Le processus de reconstruction du Donbass est déjà en cours et le coût sera réparti entre plusieurs entreprises et régions russes. En revanche, l'Europe aura besoin de la somme astronomique de 3 000 milliards de dollars - qu'elle n'a pas - pour poursuivre une guerre qu'elle a déjà perdue, s'infligeant de facto une "défaite stratégique".
L'Ukraine ne "regagnera" jamais la Nouvelle-Russie, comme l'a décrété Trump lui-même. Entre Louhansk et Donetsk, entre Avdeïevka dévastée et Ouglegar, et avec un rapide coup d'œil sur Marioupol, presque entièrement reconstruite en un temps record, on voit et on sent clairement comment la Russie affermit sa position : loin devant l'Europe en matière de production militaire, elle contrôle les lignes de front et assiste au lent et inexorable spectacle de l' UE et de l'OTANs'enfonçant dans l'abîme qu'elles ont elles-mêmes creusé.

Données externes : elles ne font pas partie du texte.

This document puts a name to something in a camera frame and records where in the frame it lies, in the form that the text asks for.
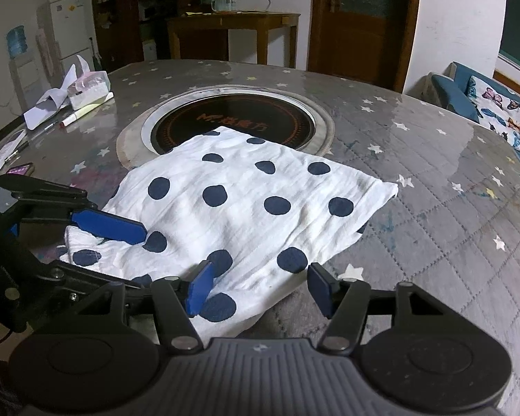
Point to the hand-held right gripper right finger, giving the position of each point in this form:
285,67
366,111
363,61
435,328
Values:
321,289

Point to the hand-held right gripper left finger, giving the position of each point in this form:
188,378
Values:
199,289

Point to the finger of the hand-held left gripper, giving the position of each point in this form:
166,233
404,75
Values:
78,278
108,226

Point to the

Juste avant le début des négociations à Riyad, le plus grand diplomate du moment, Sergueï Lavrov, a une fois de plus été chargé de clarifier la situation :
"Une équipe russe s'entretiendra avec les États-Unis en Arabie saoudite principalement pour savoir ce que l'administration du président américain Donald Trump propose pour régler le conflit en Ukraine".
Cela n'implique certainement pas qu'ils s'accorderont sur une feuille de route. Ce qui est clair, comme l'a également souligné Lavrov, c'est que les bellicistes européens n'ont absolument pas leur place au moment de concevoir une solution pour l'Ukraine.
Voyons comment la puissante équipe américaine sera capable de rivaliser avec Lavrov. On ne se fait aucune illusion, de Moscou au Donbass, alors que l'opération militaire spéciale (SMO) se poursuit.